What you will do: Each line below that includes the word "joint" is to be reported.

··········

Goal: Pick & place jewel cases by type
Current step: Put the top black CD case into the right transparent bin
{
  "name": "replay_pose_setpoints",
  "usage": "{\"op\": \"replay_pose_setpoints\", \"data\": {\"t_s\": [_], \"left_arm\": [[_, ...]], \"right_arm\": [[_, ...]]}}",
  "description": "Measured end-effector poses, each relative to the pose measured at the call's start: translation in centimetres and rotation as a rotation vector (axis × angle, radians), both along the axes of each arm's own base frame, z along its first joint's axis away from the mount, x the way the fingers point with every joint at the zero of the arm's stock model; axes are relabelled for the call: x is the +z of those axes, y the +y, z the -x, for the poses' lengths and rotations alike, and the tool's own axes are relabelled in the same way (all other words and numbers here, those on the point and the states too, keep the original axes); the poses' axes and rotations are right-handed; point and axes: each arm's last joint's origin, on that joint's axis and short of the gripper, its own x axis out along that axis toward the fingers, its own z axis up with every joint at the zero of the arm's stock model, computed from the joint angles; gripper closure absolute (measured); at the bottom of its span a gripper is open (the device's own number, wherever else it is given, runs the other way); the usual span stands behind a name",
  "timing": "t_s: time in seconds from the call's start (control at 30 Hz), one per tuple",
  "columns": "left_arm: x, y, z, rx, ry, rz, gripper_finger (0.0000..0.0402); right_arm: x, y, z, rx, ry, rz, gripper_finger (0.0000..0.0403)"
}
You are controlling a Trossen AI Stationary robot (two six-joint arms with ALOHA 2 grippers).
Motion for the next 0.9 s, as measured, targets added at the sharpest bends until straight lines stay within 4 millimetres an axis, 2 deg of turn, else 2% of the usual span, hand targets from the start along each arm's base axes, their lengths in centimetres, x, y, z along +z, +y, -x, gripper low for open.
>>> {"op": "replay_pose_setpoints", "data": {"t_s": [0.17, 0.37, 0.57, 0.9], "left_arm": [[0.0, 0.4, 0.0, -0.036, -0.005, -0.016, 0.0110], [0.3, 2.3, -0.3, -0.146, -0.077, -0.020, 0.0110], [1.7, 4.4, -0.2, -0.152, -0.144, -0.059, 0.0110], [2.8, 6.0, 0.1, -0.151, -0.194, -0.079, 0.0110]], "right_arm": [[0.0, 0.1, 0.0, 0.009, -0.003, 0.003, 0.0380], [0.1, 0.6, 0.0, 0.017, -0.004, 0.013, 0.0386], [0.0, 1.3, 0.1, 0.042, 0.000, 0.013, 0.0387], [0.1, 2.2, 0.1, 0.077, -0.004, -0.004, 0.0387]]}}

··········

Solution for this problem:
  "description": "Measured end-effector poses, each relative to the pose measured at the call's start: translation in centimetres and rotation as a rotation vector (axis × angle, radians), both along the axes of each arm's own base frame, z along its first joint's axis away from the mount, x the way the fingers point with every joint at the zero of the arm's stock model; axes are relabelled for the call: x is the +z of those axes, y the +y, z the -x, for the poses' lengths and rotations alike, and the tool's own axes are relabelled in the same way (all other words and numbers here, those on the point and the states too, keep the original axes); the poses' axes and rotations are right-handed; point and axes: each arm's last joint's origin, on that joint's axis and short of the gripper, its own x axis out along that axis toward the fingers, its own z axis up with every joint at the zero of the arm's stock model, computed from the joint angles; gripper closure absolute (measured); at the bottom of its span a gripper is open (the device's own number, wherever else it is given, runs the other way); the usual span stands behind a name",
You are controlling a Trossen AI Stationary robot (two six-joint arms with ALOHA 2 grippers).

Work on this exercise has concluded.